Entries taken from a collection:
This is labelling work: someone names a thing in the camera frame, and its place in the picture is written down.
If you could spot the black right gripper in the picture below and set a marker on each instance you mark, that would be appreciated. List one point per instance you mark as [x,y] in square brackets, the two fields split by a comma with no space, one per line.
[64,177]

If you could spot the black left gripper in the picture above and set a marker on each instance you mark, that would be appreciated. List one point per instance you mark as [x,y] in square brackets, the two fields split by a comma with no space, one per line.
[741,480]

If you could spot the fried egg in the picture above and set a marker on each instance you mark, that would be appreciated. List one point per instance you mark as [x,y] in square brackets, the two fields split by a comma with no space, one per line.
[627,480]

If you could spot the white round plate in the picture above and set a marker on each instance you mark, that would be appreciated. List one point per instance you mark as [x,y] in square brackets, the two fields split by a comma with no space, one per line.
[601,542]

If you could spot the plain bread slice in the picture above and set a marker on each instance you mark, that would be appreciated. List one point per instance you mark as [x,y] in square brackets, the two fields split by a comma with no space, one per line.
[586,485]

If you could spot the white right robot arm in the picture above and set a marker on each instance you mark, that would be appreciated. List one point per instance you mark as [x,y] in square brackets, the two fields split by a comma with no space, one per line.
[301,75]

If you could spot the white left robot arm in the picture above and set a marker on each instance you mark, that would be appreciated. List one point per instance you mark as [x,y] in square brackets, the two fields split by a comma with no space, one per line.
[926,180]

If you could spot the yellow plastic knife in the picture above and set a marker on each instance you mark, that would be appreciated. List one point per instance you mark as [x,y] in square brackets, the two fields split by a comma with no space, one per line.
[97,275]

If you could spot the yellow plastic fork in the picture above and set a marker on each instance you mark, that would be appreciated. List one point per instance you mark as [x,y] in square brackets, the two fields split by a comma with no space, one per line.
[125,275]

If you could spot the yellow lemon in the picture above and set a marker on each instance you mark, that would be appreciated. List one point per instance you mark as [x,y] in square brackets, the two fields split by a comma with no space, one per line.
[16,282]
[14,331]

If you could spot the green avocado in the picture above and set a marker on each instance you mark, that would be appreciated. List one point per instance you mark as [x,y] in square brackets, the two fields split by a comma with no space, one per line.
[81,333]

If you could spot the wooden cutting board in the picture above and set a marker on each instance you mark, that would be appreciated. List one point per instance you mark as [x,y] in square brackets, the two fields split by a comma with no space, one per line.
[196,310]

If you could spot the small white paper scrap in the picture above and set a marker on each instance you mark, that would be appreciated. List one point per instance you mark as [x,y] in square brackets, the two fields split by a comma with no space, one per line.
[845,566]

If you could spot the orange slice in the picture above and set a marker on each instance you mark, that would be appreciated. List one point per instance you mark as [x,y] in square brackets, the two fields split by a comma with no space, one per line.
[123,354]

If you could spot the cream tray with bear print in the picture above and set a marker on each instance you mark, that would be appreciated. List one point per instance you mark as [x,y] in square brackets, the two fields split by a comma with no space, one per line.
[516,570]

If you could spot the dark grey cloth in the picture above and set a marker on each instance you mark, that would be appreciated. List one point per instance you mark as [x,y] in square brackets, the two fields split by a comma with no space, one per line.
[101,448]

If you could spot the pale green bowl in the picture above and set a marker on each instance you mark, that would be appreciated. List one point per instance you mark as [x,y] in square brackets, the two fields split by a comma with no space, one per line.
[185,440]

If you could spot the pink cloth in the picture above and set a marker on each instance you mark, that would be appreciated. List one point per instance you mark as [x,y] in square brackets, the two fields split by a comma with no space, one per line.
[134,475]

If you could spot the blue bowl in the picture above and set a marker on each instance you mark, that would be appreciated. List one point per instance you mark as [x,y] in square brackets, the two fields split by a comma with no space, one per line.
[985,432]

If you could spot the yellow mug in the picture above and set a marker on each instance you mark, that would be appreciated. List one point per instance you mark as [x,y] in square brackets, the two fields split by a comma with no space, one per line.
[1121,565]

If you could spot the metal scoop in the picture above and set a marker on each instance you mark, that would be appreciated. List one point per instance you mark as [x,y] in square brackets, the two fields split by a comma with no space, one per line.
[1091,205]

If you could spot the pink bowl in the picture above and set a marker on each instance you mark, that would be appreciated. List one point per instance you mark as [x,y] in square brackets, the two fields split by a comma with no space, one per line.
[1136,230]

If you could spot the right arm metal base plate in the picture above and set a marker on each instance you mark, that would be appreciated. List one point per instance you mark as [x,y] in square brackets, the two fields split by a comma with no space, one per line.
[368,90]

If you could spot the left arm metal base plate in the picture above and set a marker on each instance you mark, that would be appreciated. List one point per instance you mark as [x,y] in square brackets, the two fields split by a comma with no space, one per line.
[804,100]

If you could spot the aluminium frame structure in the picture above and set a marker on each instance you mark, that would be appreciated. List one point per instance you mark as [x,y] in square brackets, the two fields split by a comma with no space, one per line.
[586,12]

PROBLEM TO SOLVE — Reproduce the entries above in full, exactly as they read.

SOLUTION FOR THIS PROBLEM —
This is labelling work: someone names a thing in the camera frame, and its place in the picture is written down.
If you could spot the black right gripper in the picture below and set a marker on each instance you mark, that would be appreciated. List one point per instance you mark as [x,y] in square brackets, the two fields split by a comma with no space, one per line.
[64,177]

If you could spot the black left gripper in the picture above and set a marker on each instance you mark, that would be appreciated. List one point per instance you mark as [x,y] in square brackets, the two fields split by a comma with no space, one per line.
[741,480]

If you could spot the fried egg in the picture above and set a marker on each instance you mark, that would be appreciated. List one point per instance you mark as [x,y] in square brackets, the two fields split by a comma with no space, one per line.
[627,480]

If you could spot the white round plate in the picture above and set a marker on each instance you mark, that would be appreciated. List one point per instance you mark as [x,y] in square brackets, the two fields split by a comma with no space, one per line.
[601,542]

If you could spot the plain bread slice in the picture above and set a marker on each instance you mark, that would be appreciated. List one point per instance you mark as [x,y] in square brackets, the two fields split by a comma with no space, one per line.
[586,485]

If you could spot the white right robot arm in the picture above and set a marker on each instance you mark, that would be appreciated. List one point per instance you mark as [x,y] in square brackets, the two fields split by a comma with no space, one per line.
[301,75]

If you could spot the white left robot arm in the picture above and set a marker on each instance you mark, that would be appreciated. List one point per instance you mark as [x,y] in square brackets, the two fields split by a comma with no space, one per line.
[926,180]

If you could spot the yellow plastic knife in the picture above and set a marker on each instance you mark, that would be appreciated. List one point per instance you mark as [x,y] in square brackets, the two fields split by a comma with no space, one per line.
[97,275]

If you could spot the yellow plastic fork in the picture above and set a marker on each instance you mark, that would be appreciated. List one point per instance you mark as [x,y] in square brackets, the two fields split by a comma with no space, one per line.
[125,275]

If you could spot the yellow lemon in the picture above and set a marker on each instance you mark, that would be appreciated. List one point per instance you mark as [x,y] in square brackets, the two fields split by a comma with no space, one per line.
[16,282]
[14,331]

If you could spot the green avocado in the picture above and set a marker on each instance you mark, that would be appreciated. List one point per instance you mark as [x,y] in square brackets, the two fields split by a comma with no space, one per line.
[81,333]

If you could spot the wooden cutting board in the picture above and set a marker on each instance you mark, that would be appreciated. List one point per instance you mark as [x,y] in square brackets, the two fields split by a comma with no space, one per line.
[196,310]

If you could spot the small white paper scrap in the picture above and set a marker on each instance you mark, that would be appreciated. List one point per instance you mark as [x,y] in square brackets, the two fields split by a comma with no space, one per line.
[845,566]

If you could spot the orange slice in the picture above and set a marker on each instance you mark, that would be appreciated. List one point per instance you mark as [x,y] in square brackets, the two fields split by a comma with no space, one per line.
[123,354]

If you could spot the cream tray with bear print in the picture above and set a marker on each instance you mark, that would be appreciated. List one point per instance you mark as [x,y] in square brackets, the two fields split by a comma with no space, one per line.
[516,570]

If you could spot the dark grey cloth in the picture above and set a marker on each instance you mark, that would be appreciated. List one point per instance you mark as [x,y] in square brackets, the two fields split by a comma with no space, one per line.
[101,448]

If you could spot the pale green bowl in the picture above and set a marker on each instance you mark, that would be appreciated. List one point per instance you mark as [x,y] in square brackets, the two fields split by a comma with no space, one per line.
[185,440]

If you could spot the pink cloth in the picture above and set a marker on each instance you mark, that would be appreciated. List one point per instance you mark as [x,y] in square brackets, the two fields split by a comma with no space, one per line.
[134,475]

If you could spot the blue bowl in the picture above and set a marker on each instance you mark, that would be appreciated. List one point per instance you mark as [x,y] in square brackets, the two fields split by a comma with no space, one per line.
[985,432]

If you could spot the yellow mug in the picture above and set a marker on each instance you mark, that would be appreciated. List one point per instance you mark as [x,y] in square brackets, the two fields split by a comma with no space, one per line.
[1121,565]

If you could spot the metal scoop in the picture above and set a marker on each instance you mark, that would be appreciated. List one point per instance you mark as [x,y] in square brackets, the two fields split by a comma with no space, one per line.
[1091,205]

If you could spot the pink bowl in the picture above and set a marker on each instance you mark, that would be appreciated. List one point per instance you mark as [x,y] in square brackets, the two fields split by a comma with no space, one per line.
[1136,230]

If you could spot the right arm metal base plate in the picture above and set a marker on each instance you mark, that would be appreciated. List one point per instance you mark as [x,y] in square brackets, the two fields split by a comma with no space, one per line.
[368,90]

If you could spot the left arm metal base plate in the picture above and set a marker on each instance you mark, that would be appreciated. List one point per instance you mark as [x,y] in square brackets, the two fields split by a comma with no space, one per line.
[804,100]

If you could spot the aluminium frame structure in the picture above and set a marker on each instance you mark, that would be appreciated. List one point per instance you mark as [x,y] in square brackets, the two fields split by a comma with no space, one per line.
[586,12]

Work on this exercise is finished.